What is required — Below are records that should be duplicated exactly, with no image retained.

Stored items from a collection:

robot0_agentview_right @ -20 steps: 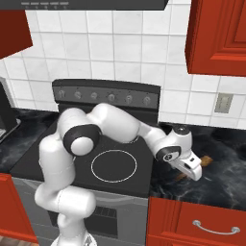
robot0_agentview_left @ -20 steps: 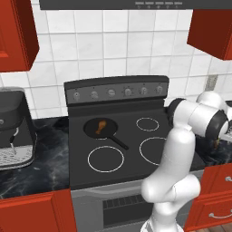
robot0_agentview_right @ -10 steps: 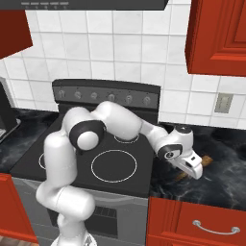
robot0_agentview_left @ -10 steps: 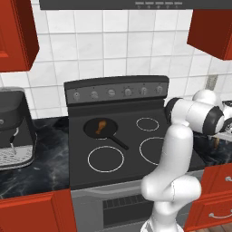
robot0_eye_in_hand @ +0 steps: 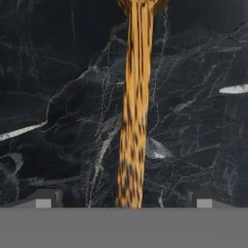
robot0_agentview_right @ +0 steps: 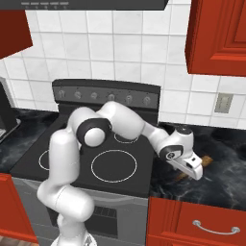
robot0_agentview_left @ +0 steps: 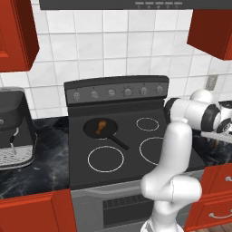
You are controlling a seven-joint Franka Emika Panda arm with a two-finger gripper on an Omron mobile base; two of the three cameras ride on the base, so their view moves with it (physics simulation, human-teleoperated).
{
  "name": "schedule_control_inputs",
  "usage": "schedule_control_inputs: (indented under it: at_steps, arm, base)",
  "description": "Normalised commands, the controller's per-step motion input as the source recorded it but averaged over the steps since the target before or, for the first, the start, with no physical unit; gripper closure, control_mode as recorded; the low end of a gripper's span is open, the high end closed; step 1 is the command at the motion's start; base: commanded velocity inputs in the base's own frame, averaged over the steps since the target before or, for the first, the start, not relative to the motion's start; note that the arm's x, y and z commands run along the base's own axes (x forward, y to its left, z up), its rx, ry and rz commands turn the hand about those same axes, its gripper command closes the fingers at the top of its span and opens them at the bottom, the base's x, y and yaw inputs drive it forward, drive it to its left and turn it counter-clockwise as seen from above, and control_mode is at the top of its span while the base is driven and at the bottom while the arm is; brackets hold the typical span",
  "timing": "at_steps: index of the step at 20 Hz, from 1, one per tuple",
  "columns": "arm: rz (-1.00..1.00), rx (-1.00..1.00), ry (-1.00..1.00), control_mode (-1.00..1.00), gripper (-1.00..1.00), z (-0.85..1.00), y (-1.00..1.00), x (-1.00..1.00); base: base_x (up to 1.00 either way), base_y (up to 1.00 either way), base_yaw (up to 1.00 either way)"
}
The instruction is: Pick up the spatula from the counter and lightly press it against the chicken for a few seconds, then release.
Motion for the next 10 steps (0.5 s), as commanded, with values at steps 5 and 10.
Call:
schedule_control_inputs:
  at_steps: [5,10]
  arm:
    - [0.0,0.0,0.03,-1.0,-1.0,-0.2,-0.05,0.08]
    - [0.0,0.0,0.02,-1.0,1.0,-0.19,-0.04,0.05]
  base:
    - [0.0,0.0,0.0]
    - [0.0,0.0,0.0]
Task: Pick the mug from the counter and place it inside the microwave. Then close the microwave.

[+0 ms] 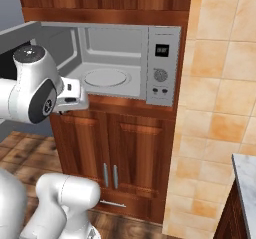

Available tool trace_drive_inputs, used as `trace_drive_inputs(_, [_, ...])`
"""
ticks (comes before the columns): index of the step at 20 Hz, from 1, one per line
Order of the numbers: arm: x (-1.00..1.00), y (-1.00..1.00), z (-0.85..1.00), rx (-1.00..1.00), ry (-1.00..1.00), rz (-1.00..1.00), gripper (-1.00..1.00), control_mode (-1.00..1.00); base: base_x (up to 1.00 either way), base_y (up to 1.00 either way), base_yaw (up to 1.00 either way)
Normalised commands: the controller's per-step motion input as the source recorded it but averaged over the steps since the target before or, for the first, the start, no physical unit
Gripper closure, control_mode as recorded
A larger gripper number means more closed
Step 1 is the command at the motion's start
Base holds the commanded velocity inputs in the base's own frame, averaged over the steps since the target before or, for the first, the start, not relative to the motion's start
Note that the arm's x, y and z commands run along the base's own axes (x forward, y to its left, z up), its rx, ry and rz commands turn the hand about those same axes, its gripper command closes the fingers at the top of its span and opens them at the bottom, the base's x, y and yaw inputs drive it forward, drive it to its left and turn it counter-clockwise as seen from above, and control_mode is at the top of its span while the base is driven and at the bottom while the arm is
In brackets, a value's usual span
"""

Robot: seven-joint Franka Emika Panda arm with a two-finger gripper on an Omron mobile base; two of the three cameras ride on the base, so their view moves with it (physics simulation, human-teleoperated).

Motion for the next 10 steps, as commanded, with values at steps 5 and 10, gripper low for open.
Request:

Task solution —
robot0_agentview_right @ -20 steps: 
robot0_agentview_left @ -20 steps: 
robot0_agentview_right @ -10 steps: 
robot0_agentview_left @ -10 steps: 
robot0_eye_in_hand @ +0 steps: 
robot0_agentview_right @ +0 steps: 
robot0_agentview_left @ +0 steps: 
You are controlling a seven-joint Franka Emika Panda arm with a two-finger gripper on an Omron mobile base; two of the three cameras ride on the base, so their view moves with it (physics simulation, human-teleoperated).
{
  "name": "schedule_control_inputs",
  "usage": "schedule_control_inputs: (indented under it: at_steps, arm, base)",
  "description": "Normalised commands, the controller's per-step motion input as the source recorded it but averaged over the steps since the target before or, for the first, the start, with no physical unit; gripper closure, control_mode as recorded; the low end of a gripper's span is open, the high end closed; step 1 is the command at the motion's start; base: commanded velocity inputs in the base's own frame, averaged over the steps since the target before or, for the first, the start, not relative to the motion's start; note that the arm's x, y and z commands run along the base's own axes (x forward, y to its left, z up), its rx, ry and rz commands turn the hand about those same axes, its gripper command closes the fingers at the top of its span and opens them at the bottom, the base's x, y and yaw inputs drive it forward, drive it to its left and turn it counter-clockwise as seen from above, and control_mode is at the top of its span while the base is driven and at the bottom while the arm is; brackets hold the typical span",
  "timing": "at_steps: index of the step at 20 Hz, from 1, one per tuple",
  "columns": "arm: rz (-1.00..1.00), rx (-1.00..1.00), ry (-1.00..1.00), control_mode (-1.00..1.00), gripper (-1.00..1.00), z (-0.85..1.00), y (-1.00..1.00), x (-1.00..1.00); base: base_x (up to 1.00 either way), base_y (up to 1.00 either way), base_yaw (up to 1.00 either way)"
}
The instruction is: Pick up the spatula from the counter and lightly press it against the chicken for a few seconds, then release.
Motion for the next 10 steps (0.5 s), as commanded, with values at steps 5 and 10.
Call:
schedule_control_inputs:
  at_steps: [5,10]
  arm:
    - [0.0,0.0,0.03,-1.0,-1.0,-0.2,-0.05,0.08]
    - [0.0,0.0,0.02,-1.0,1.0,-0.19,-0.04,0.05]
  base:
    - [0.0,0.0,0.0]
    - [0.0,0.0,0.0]
Task: Pick the mug from the counter and place it inside the microwave. Then close the microwave.

[+0 ms] 

Available tool trace_drive_inputs, used as `trace_drive_inputs(_, [_, ...])`
"""
ticks (comes before the columns): index of the step at 20 Hz, from 1, one per line
Order of the numbers: arm: x (-1.00..1.00), y (-1.00..1.00), z (-0.85..1.00), rx (-1.00..1.00), ry (-1.00..1.00), rz (-1.00..1.00), gripper (-1.00..1.00), control_mode (-1.00..1.00); base: base_x (up to 1.00 either way), base_y (up to 1.00 either way), base_yaw (up to 1.00 either way)
Normalised commands: the controller's per-step motion input as the source recorded it but averaged over the steps since the target before or, for the first, the start, no physical unit
Gripper closure, control_mode as recorded
A larger gripper number means more closed
Step 1 is the command at the motion's start
Base holds the commanded velocity inputs in the base's own frame, averaged over the steps since the target before or, for the first, the start, not relative to the motion's start
Note that the arm's x, y and z commands run along the base's own axes (x forward, y to its left, z up), its rx, ry and rz commands turn the hand about those same axes, its gripper command closes the fingers at the top of its span and opens them at the bottom, the base's x, y and yaw inputs drive it forward, drive it to its left and turn it counter-clockwise as seen from above, and control_mode is at the top of its span while the base is driven and at the bottom while the arm is
In brackets, a value's usual span
"""

Robot: seven-joint Franka Emika Panda arm with a two-finger gripper on an Omron mobile base; two of the three cameras ride on the base, so their view moves with it (physics simulation, human-teleoperated).

Motion for the next 10 steps, as commanded, with values at steps 5 and 10, gripper low for open.
Request:

This answer has now been given in full.